D – Perché tanto allarme internazionale sul programma nucleare iraniano?

R – Per giustificare la politica di “massima pressione” contro l’Iran, alcuni continuano a dire che l’Iran è sempre ad un passo dalla bomba atomica.

Ignorando che per l’Iran arrivare a quell’obiettivo equivarrebbe ad un suicidio, visto che Usa e Israele non glielo permetterebbero di certo.

E che le sue strategie di difesa sono altre, come il controllo da remoto di varie milizie nella regione e il suo programma di missili balistici convenzionali.

D – Cosa l’ha colpita di più di quel Paese? Quando ci sono stato mi ha colpito la gioventù, soprattutto quella femminile: numerosa, vivacissima, molto scolarizzata, studi universitari diffusi ed enorme curiosità per il mondo esterno.

R – La situazione attuale non è molto diversa: il 70% della popolazione ha meno di 40 anni, le donne sono il 60% circa degli studenti universitari e scelgono spesso materie scientifiche.

I giovani insomma sono gli stessi, ma le loro speranze sono state deluse dal fatto che gli Usa di Trump sono usciti dal nuclear deal mettendo quasi in ginocchio l’economia del Paese.

E quindi molti di loro si sono rassegnati ad andare all’estero. Un vero e proprio ‘brain drain’ che sta facendo perdere all’Iran le sue risorse umane migliori e rafforzando così la prevalenza, politica e numerica, di quella parte del paese meno aperta al mondo e al cambiamento.

D – Ho però anche capito che c’è una grande, enorme diffusione della corruzione nella classe dirigente.

R – Certo, è uno dei grandi problemi dell’Iran – come del resto di molti altri paesi vicini – e contro la quale si sono rivolte le vaste proteste del novembre 2019, subito duramente represse.

Senza voler attribuire una funzione salvifica al nuclear deal, tuttavia credo che, se vi fosse stata l’apertura dell’economia iraniana agli investimenti stranieri e a maggiori e trasparenti interazioni finanziarie e commerciali, vi sarebbe stato più spazio per l’imprenditoria privata.

Essa invece fatica a trovare il suo posto in un’economia dominata dai Guardiani della rivoluzione, che si ritiene controllino il 30-40% dell’economia, e dalle potenti fondazioni religiose (Bonyad).

Insomma, l’interazione con l’imprenditoria e i governi stranieri, soprattutto nei grandi investimenti infrastrutturali per i quali anche l’Italia aveva firmato accordi per 30 miliardi di euro, avrebbero sicuramente favorito una maggiore trasparenza nell’economia.

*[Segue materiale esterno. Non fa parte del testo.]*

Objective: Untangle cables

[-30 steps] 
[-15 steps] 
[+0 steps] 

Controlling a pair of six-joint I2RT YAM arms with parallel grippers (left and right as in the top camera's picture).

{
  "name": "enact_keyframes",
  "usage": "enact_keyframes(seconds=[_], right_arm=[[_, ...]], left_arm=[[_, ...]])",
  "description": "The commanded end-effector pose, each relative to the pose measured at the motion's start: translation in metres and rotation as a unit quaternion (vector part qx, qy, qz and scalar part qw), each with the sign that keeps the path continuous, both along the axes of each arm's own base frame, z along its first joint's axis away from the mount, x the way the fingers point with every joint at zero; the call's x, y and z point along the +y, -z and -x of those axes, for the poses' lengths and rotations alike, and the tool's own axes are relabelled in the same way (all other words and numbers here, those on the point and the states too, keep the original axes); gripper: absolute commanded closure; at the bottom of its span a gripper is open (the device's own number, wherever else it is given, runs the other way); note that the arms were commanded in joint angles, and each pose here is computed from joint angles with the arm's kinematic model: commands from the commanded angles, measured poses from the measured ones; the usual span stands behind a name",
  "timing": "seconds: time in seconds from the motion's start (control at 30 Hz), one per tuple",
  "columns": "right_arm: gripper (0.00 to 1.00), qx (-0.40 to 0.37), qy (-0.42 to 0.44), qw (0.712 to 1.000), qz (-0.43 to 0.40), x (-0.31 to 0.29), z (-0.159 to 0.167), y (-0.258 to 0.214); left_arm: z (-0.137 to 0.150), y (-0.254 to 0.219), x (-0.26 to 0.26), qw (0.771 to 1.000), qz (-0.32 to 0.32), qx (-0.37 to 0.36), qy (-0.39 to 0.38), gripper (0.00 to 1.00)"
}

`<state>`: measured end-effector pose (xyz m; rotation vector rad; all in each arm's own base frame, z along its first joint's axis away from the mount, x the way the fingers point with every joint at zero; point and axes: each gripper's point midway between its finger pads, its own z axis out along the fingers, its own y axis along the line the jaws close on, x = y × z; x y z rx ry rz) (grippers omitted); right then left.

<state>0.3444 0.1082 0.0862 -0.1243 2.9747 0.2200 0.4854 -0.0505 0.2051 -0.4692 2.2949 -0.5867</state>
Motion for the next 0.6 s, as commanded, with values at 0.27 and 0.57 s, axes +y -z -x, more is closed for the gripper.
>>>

Al contrario, le nuove sanzioni che colpiscono anche gli operatori economici e finanziari non americani ma che operano sia con l’Iran che con gli Usa, favoriscono l’opacità e i traffici sommersi (pensiamo solo al contrabbando) finendo per rafforzare proprio i potentati semi-monopolistici, che si arricchiscono grazie alle sanzioni mentre la gente comune ne viene drammaticamente impoverita.

D – Insomma, c’è il rischio che evitando di aiutare l’Iran a combattere l’attuale pandemia questo coronavirus venga usato di fatto come arma biologica contro l’Iran?

R . Di fatto gli Usa stanno mostrando di vedere nel virus un inatteso strumento a favore delle loro politiche per porre fine alla Repubblica Islamica. Dimenticando però che, se il virus non si combatte efficacemente anche in Iran, la pandemia non sarà mai sconfitta.